Extracted data entries.
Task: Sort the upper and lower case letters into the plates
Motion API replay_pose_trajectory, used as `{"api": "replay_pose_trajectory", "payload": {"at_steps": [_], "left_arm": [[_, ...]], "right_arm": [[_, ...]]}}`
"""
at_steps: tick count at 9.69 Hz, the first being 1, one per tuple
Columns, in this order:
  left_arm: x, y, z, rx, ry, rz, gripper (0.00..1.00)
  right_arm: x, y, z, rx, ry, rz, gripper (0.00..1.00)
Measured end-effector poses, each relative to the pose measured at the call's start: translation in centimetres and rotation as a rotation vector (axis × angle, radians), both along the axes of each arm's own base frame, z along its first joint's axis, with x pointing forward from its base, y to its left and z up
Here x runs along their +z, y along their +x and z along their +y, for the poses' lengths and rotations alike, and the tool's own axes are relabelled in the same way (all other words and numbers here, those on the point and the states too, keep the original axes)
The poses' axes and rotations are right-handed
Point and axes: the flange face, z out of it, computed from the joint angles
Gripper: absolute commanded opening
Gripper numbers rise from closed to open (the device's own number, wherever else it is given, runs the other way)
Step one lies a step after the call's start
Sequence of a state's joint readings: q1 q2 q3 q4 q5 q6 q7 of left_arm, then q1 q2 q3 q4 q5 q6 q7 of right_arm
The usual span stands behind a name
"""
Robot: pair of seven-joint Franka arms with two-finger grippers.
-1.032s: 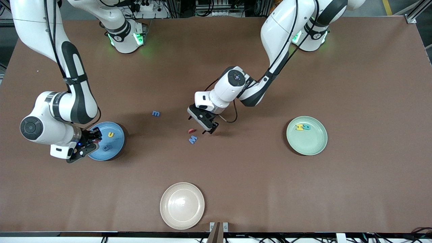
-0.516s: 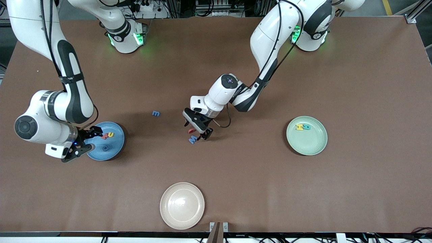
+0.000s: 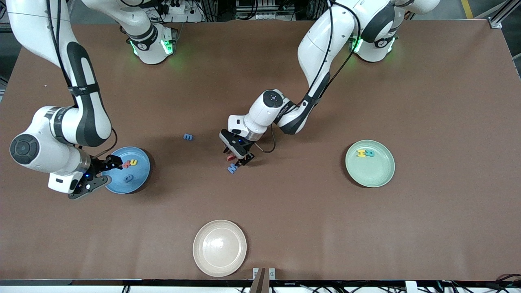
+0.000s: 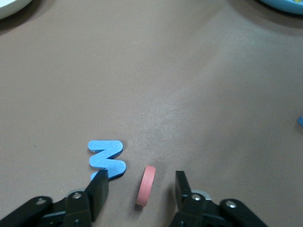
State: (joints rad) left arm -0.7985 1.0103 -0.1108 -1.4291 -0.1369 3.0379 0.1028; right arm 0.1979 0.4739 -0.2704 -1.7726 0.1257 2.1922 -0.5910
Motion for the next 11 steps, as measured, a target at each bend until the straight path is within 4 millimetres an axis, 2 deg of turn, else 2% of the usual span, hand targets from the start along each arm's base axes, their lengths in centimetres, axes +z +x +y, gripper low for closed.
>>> {"api": "replay_pose_trajectory", "payload": {"at_steps": [1, 3, 4, 6, 8, 11], "left_arm": [[-0.2, 0.1, 0.1, 0.0, 0.005, -0.004, 0.56], [-0.2, 0.0, -0.1, -0.006, 0.014, -0.017, 0.54], [-0.2, -0.1, -0.2, -0.008, 0.015, -0.018, 0.47], [-0.2, -0.1, -0.2, -0.009, 0.016, -0.02, 0.0], [-0.3, -0.1, -0.2, -0.008, 0.017, -0.02, 0.0], [-0.3, 0.3, 0.0, -0.005, 0.02, -0.027, 0.0]], "right_arm": [[-0.1, 0.1, 0.3, -0.069, -0.001, -0.006, 1.0], [-0.6, 0.0, 2.5, -0.242, -0.006, 0.0, 1.0], [-0.9, -0.2, 3.3, -0.336, -0.011, 0.016, 1.0], [-1.4, -0.9, 5.5, -0.531, -0.032, 0.062, 1.0], [-2.0, -1.6, 8.9, -0.626, -0.051, 0.077, 1.0], [-3.9, -3.1, 11.1, -0.675, -0.04, 0.069, 1.0]]}}
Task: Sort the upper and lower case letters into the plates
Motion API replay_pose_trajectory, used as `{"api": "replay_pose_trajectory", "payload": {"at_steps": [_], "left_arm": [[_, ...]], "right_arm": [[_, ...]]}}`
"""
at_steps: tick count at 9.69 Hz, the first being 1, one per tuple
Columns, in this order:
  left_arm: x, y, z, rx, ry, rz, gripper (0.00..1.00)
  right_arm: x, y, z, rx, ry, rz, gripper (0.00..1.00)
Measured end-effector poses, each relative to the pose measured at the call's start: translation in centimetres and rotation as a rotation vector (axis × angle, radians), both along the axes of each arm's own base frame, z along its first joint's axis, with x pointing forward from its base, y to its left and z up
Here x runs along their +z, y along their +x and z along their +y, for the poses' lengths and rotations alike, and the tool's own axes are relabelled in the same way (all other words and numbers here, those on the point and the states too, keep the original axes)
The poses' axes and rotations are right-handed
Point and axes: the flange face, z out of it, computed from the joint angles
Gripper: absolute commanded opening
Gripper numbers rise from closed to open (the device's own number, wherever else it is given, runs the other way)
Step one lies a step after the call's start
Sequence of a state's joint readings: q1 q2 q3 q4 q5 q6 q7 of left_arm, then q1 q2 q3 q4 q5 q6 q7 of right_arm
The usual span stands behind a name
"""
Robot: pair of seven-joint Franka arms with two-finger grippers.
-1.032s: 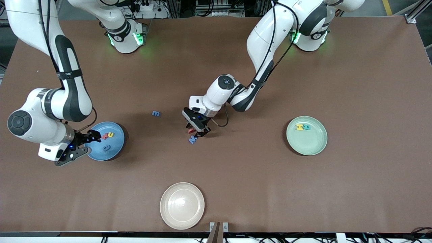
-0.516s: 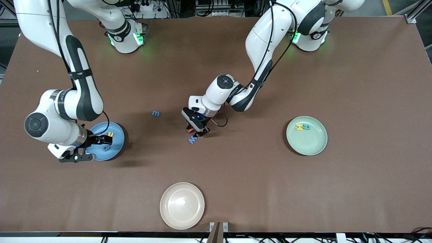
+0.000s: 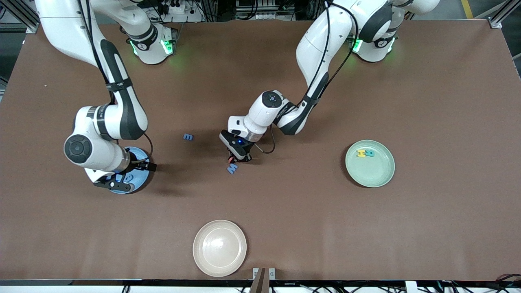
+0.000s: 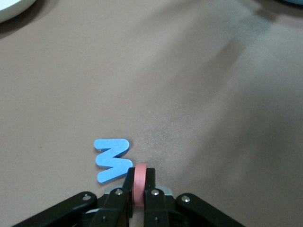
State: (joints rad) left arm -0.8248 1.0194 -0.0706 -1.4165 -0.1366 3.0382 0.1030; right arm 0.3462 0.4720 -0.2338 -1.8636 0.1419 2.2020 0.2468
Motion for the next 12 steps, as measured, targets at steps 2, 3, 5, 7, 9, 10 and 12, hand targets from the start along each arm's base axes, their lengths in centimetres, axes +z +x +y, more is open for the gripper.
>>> {"api": "replay_pose_trajectory", "payload": {"at_steps": [2, 3, 5, 7, 9, 10, 12], "left_arm": [[1.0, 1.7, 0.8, 0.006, 0.036, 0.009, 0.0], [1.9, 3.2, 2.0, 0.007, 0.108, 0.066, 0.0], [4.2, 6.7, 6.8, -0.054, 0.289, 0.196, 0.0], [6.2, 9.6, 13.6, -0.154, 0.436, 0.354, 0.0], [8.1, 11.2, 20.5, -0.244, 0.507, 0.474, 0.0], [7.9, 11.7, 24.8, -0.255, 0.514, 0.516, 0.0], [6.1, 11.2, 34.2, -0.277, 0.511, 0.601, 0.0]], "right_arm": [[-0.6, -1.9, 1.3, -0.017, 0.011, 0.007, 1.0], [-0.5, -3.0, 2.0, -0.013, 0.024, 0.002, 1.0], [-1.1, -6.0, 4.9, 0.004, 0.052, -0.037, 1.0], [-3.0, -9.2, 9.8, 0.041, 0.068, -0.073, 1.0], [-4.4, -11.9, 13.0, 0.101, 0.058, -0.056, 1.0], [-5.2, -12.9, 13.1, 0.121, 0.037, -0.061, 1.0], [-6.9, -14.6, 12.4, 0.11, 0.022, -0.087, 1.0]]}}
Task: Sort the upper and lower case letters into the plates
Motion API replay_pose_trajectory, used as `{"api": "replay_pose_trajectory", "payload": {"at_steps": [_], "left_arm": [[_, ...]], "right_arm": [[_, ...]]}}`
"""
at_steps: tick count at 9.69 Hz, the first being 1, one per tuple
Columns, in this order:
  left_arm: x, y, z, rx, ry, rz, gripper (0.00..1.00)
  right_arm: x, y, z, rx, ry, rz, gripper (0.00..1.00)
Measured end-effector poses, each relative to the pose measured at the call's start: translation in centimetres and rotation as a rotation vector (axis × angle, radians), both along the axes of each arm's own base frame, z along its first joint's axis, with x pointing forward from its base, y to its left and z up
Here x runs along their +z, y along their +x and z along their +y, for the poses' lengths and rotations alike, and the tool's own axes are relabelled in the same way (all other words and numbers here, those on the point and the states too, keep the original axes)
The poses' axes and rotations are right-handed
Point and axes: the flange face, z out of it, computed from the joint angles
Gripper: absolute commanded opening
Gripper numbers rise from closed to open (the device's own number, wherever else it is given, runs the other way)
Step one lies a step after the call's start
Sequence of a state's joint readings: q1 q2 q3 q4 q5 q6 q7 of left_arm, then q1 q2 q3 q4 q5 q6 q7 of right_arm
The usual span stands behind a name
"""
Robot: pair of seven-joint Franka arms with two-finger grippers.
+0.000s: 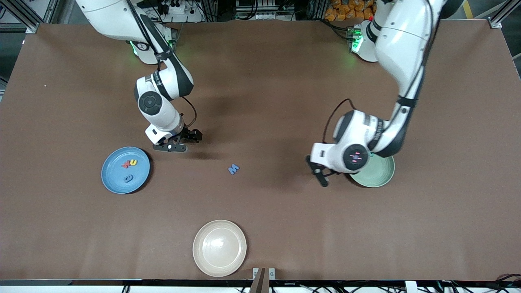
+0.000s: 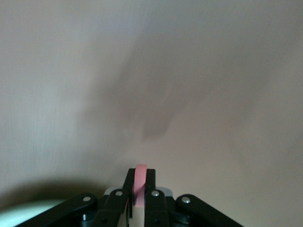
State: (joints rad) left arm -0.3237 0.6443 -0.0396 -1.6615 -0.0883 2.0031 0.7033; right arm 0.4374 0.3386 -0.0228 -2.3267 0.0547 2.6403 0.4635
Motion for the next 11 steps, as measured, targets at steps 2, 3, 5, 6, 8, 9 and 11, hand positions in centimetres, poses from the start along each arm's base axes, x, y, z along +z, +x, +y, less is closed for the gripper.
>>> {"api": "replay_pose_trajectory", "payload": {"at_steps": [2, 3, 5, 6, 8, 9, 11], "left_arm": [[-1.4, -0.1, 9.4, 0.012, -0.03, 0.057, 0.0], [-1.6, 0.0, 12.5, 0.029, -0.042, 0.066, 0.0], [-1.5, 0.1, 13.9, 0.031, -0.052, 0.066, 0.0], [-1.3, 0.1, 13.5, 0.024, -0.054, 0.063, 0.0], [0.1, 0.2, 13.7, 0.016, -0.055, 0.077, 0.0], [0.6, 0.4, 15.2, 0.011, -0.064, 0.079, 0.0], [0.8, 0.7, 18.1, 0.018, -0.08, 0.075, 0.36]], "right_arm": [[-0.7, -0.6, -0.5, -0.079, -0.007, 0.007, 1.0], [-0.7, -0.7, -0.4, -0.101, -0.008, 0.009, 1.0], [-0.9, -0.7, -0.4, -0.117, -0.004, -0.001, 1.0], [-1.2, -0.7, -0.5, -0.119, -0.004, -0.004, 1.0], [-1.7, -0.8, -0.6, -0.12, -0.004, -0.005, 1.0], [-1.9, -0.8, -0.6, -0.119, -0.005, -0.002, 1.0], [-2.2, -1.1, -0.6, -0.119, -0.009, 0.005, 1.0]]}}
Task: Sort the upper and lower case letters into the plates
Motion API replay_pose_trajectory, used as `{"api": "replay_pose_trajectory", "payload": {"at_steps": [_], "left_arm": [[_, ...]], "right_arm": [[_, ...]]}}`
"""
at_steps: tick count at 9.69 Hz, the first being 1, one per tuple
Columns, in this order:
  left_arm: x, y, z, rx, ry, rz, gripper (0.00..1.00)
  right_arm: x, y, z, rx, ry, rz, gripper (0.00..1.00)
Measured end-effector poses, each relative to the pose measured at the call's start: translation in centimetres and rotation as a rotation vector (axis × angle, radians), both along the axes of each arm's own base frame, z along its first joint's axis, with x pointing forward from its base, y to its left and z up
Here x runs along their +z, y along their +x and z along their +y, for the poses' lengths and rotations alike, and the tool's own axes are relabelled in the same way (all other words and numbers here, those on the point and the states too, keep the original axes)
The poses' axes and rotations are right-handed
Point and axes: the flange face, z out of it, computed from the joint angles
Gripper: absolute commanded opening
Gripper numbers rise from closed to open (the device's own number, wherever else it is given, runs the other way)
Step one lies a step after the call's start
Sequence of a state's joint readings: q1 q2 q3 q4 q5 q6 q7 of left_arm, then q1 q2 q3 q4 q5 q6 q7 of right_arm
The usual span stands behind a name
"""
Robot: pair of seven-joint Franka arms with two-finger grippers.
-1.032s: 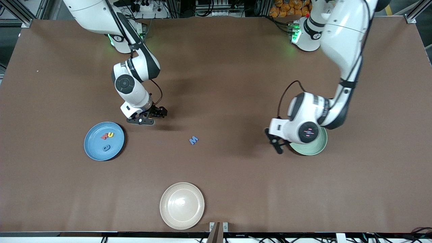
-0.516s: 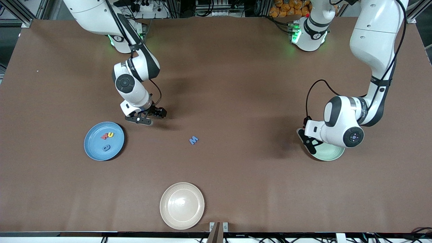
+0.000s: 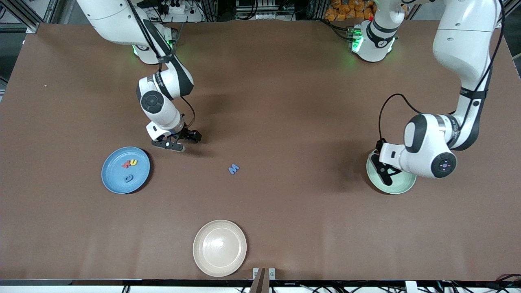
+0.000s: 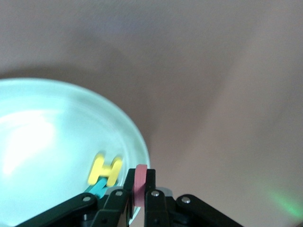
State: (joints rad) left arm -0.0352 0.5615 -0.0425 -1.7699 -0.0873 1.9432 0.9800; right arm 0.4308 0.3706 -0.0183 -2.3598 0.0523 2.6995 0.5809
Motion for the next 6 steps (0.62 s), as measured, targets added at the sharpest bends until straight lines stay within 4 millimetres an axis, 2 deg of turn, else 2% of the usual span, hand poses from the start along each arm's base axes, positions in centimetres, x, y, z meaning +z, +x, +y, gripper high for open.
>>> {"api": "replay_pose_trajectory", "payload": {"at_steps": [1, 2, 3, 4, 5, 6], "left_arm": [[0.3, 0.2, 0.4, 0.004, -0.002, -0.007, 0.99], [0.5, 0.4, 0.3, 0.002, -0.004, -0.013, 1.0], [0.7, 0.5, -0.3, -0.008, -0.007, -0.016, 1.0], [0.9, 0.6, -1.4, -0.025, -0.011, -0.022, 1.0], [1.4, 0.7, -3.9, 0.003, -0.003, -0.029, 1.0], [2.0, 0.5, -7.6, 0.081, 0.024, -0.034, 1.0]], "right_arm": [[-0.2, -0.2, -0.1, 0.0, -0.002, 0.004, 1.0], [-0.3, -0.4, -0.2, 0.0, -0.003, 0.008, 0.33], [-0.3, -0.5, -0.1, 0.001, -0.004, 0.009, 0.0], [-0.2, -0.4, -0.1, 0.0, 0.0, 0.0, 0.0], [0.1, -0.3, 0.1, -0.001, 0.005, -0.01, 0.0], [0.3, -0.2, 0.1, -0.001, 0.007, -0.015, 0.0]]}}
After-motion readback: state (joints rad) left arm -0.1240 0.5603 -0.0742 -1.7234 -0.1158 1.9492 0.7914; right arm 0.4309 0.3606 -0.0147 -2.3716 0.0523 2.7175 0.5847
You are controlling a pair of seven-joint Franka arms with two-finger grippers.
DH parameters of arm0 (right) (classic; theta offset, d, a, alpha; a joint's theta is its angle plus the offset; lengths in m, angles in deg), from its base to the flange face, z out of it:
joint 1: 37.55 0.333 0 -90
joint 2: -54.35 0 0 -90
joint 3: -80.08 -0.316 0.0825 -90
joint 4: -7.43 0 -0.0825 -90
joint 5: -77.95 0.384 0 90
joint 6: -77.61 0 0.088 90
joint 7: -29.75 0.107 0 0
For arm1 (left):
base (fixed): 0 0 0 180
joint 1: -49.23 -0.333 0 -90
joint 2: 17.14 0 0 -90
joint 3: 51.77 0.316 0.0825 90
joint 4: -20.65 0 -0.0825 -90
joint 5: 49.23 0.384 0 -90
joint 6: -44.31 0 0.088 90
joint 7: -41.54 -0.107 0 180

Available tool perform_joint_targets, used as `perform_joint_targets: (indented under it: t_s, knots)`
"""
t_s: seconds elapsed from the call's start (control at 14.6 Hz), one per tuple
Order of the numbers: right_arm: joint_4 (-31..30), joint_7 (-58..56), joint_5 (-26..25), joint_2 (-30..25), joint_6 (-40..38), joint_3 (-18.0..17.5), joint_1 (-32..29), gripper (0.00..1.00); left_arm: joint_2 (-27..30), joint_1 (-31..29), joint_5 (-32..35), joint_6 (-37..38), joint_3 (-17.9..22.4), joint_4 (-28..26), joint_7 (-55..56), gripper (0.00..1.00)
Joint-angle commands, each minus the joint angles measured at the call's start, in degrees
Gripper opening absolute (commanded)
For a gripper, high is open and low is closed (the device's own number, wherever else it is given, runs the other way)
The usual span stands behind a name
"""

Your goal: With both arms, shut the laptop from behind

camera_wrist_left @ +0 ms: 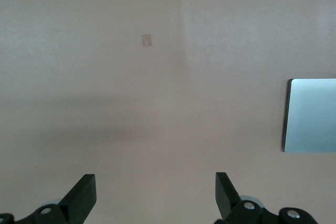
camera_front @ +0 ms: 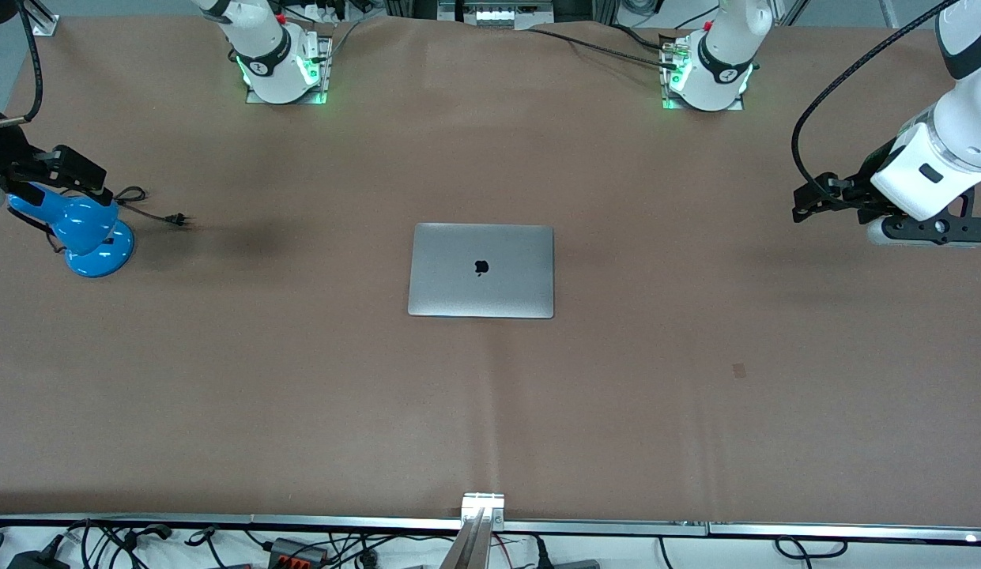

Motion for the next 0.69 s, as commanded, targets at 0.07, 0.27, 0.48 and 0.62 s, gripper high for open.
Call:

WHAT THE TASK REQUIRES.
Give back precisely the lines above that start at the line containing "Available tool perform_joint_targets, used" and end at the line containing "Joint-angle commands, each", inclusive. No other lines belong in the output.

EXERCISE OUTPUT.
Available tool perform_joint_targets, used as `perform_joint_targets: (indented under it: t_s, knots)`
"""
t_s: seconds elapsed from the call's start (control at 14.6 Hz), one per tuple
Order of the numbers: right_arm: joint_4 (-31..30), joint_7 (-58..56), joint_5 (-26..25), joint_2 (-30..25), joint_6 (-40..38), joint_3 (-18.0..17.5), joint_1 (-32..29), gripper (0.00..1.00); left_arm: joint_2 (-27..30), joint_1 (-31..29), joint_5 (-32..35), joint_6 (-37..38), joint_3 (-17.9..22.4), joint_4 (-28..26), joint_7 (-55..56), gripper (0.00..1.00)
Joint-angle commands, each minus the joint angles measured at the call's start, in degrees

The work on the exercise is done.